Myths of Fort Hood
Journalists seeking an easy answer in PTSD threaten to obscure the real story of Army psychiatrist Nidal Malik Hasan's rampage.
Why has it taken the massacre of 13 soldiers at Ford Hood to get headlines focused on the skyrocketing levels of post-traumatic stress disorder among returning American troops? In fact, Major Nidal Malik Hasan's rampage seems to have had little to do with his work as a psychiatrist, and the PTSD victims in this case will be among the survivors at Fort Hood. Yet the news-cycle hunger for easy explanation of Hasan’s rampage has misappropriated the desperately real issue of vets’ PTSD.
I heard the news of the Fort Hood shooting spree while at the annual conference of the International Society for Traumatic Stress Studies — the association of mental health professionals who specialize in PTSD and who listen, day in and day out, to the sort of stories that reportedly burdened Hasan.
None of the psychiatrists and psychologists I spoke with at ISTSS — including those from the V.A. and military — knew Hasan. He wasn’t a member of ISTSS and had only recently completed his residency at Walter Reed. Some early reports from the Washington Post and the Associated Press suggest he had a troubled start to his career, including personal difficulties with patients at Walter Reed that led staff to avoid making referrals to him. The New York Times, the AP and CNN all quote his supervisor Thomas Grieger as saying Hasan had difficulties that required counseling (though Grieger added to CNN that Hasan seemed responsive to supervision).
That professional profile stands alongside accounts from family members and acquaintances who describe Hasan as a deeply isolated individual, conflicted over his participation in the military and growing more orthodox in his beliefs even as he encountered real incidents of anti-Muslim discrimination. He had no friends, mourned a dead pet bird for months, felt none of the women he met at mosques were religious enough for him. All of that may be accurate — but it isn’t PTSD.
As reporter and author Dave Cullen found in his definitive account of the Columbine shootings, early reporting of mass shootings — driven by chaos, weak sources and overeager news organizations — can easily get everything wrong. In the case of Columbine, Cullen found that myths about the Columbine killers generated in the first days and weeks persisted for years.
So what are the myths reporters are laying down about Fort Hood, and how do we avoid them? The stakes in understanding this tragedy are especially high. A casual conclusion of religiously motivated terrorism — as suggested by some commentators and Sen. Joe Lieberman, one of several politicians recklessly injecting themselves into what should be a professional criminal inquiry — could breed a backlash against Muslims in the military. The misattribution of Hasan's unprovoked spree to PTSD — the frame for many second-and-third-day news accounts — could stigmatize emotionally injured veterans.

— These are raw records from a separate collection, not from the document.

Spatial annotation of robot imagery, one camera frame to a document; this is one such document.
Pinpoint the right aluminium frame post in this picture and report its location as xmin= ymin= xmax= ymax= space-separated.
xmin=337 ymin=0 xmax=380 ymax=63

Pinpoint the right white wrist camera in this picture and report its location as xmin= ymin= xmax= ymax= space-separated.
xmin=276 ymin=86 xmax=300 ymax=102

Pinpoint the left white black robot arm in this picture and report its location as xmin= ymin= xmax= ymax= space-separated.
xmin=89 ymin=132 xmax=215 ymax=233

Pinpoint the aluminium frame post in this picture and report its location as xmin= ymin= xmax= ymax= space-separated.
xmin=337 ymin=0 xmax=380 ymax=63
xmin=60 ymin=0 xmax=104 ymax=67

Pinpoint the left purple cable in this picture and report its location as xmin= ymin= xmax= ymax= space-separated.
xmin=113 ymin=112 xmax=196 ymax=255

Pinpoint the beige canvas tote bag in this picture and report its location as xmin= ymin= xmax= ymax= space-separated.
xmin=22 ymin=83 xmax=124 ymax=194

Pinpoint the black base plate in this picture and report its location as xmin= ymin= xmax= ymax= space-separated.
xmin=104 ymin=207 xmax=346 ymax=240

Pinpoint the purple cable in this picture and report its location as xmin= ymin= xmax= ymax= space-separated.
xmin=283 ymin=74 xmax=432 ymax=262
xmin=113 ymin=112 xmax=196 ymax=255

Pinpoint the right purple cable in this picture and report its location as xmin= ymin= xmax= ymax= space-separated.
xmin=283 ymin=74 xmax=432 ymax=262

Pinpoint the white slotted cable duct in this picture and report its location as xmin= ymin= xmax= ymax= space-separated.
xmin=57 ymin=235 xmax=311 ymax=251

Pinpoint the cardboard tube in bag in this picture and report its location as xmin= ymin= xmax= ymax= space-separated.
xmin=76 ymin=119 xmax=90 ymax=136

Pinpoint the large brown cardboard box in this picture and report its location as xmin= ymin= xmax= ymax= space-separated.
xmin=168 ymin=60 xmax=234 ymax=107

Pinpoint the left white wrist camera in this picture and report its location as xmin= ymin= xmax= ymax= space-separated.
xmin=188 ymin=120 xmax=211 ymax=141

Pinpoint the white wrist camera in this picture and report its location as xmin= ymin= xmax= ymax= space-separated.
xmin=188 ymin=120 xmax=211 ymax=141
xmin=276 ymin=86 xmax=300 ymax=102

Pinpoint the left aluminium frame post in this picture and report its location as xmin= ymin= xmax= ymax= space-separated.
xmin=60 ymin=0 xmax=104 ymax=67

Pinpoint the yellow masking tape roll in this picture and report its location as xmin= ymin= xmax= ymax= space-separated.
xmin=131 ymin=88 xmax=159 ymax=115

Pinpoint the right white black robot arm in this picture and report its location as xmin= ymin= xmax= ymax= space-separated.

And portraying a young, troubled army psychiatrist just months into his career as a PTSD expert turned into a killer by his work doesn't do justice to clinicians who have spent years with vets revisiting the most horrifying scenes of carnage, loss and atrocity in hopes of making the vets' lives better. Those psychotherapists do take on the very real risk of what experts call vicarious or secondary traumatization — but they work hard to understand and manage it.
As a tragically teachable moment, the Fort Hood massacre has generated insightful comments about PTSD and the vulnerabilities of healers, such as comments by Laurie Anne Pearlman, Charles Figley, Barbara Rothbaum, Frank Ochberg and Max Cleland.
But this is not the story of Hasan. My own equally unfounded speculation is that, when all is said and done, the best way to understand the Fort Hood killer will be to look at other mass shooters in workplaces and schools — diverse individuals linked, in most cases, not by politics, religious faith or diagnosis, but by escalating isolation and deranged grievance, homicidal and suicidal in equal measure. The victims and community at Fort Hood have more in common with places like Blacksburg and Port Arthur than with a base under attack; indeed, as Tonia Moxley reports in the Roanoke Times, military leaders are wisely reaching out to Virginia Tech's survivors for support and advice.
On the most literal level, this was a workplace mass shooting. In this case, the workplace happens to be a military base; the victims happen to be soldiers on what they thought was safe ground; and the shooter happens to be a psychiatrist charged with their care. Each of those is its own tragedy, with consequences that could echo for a long time.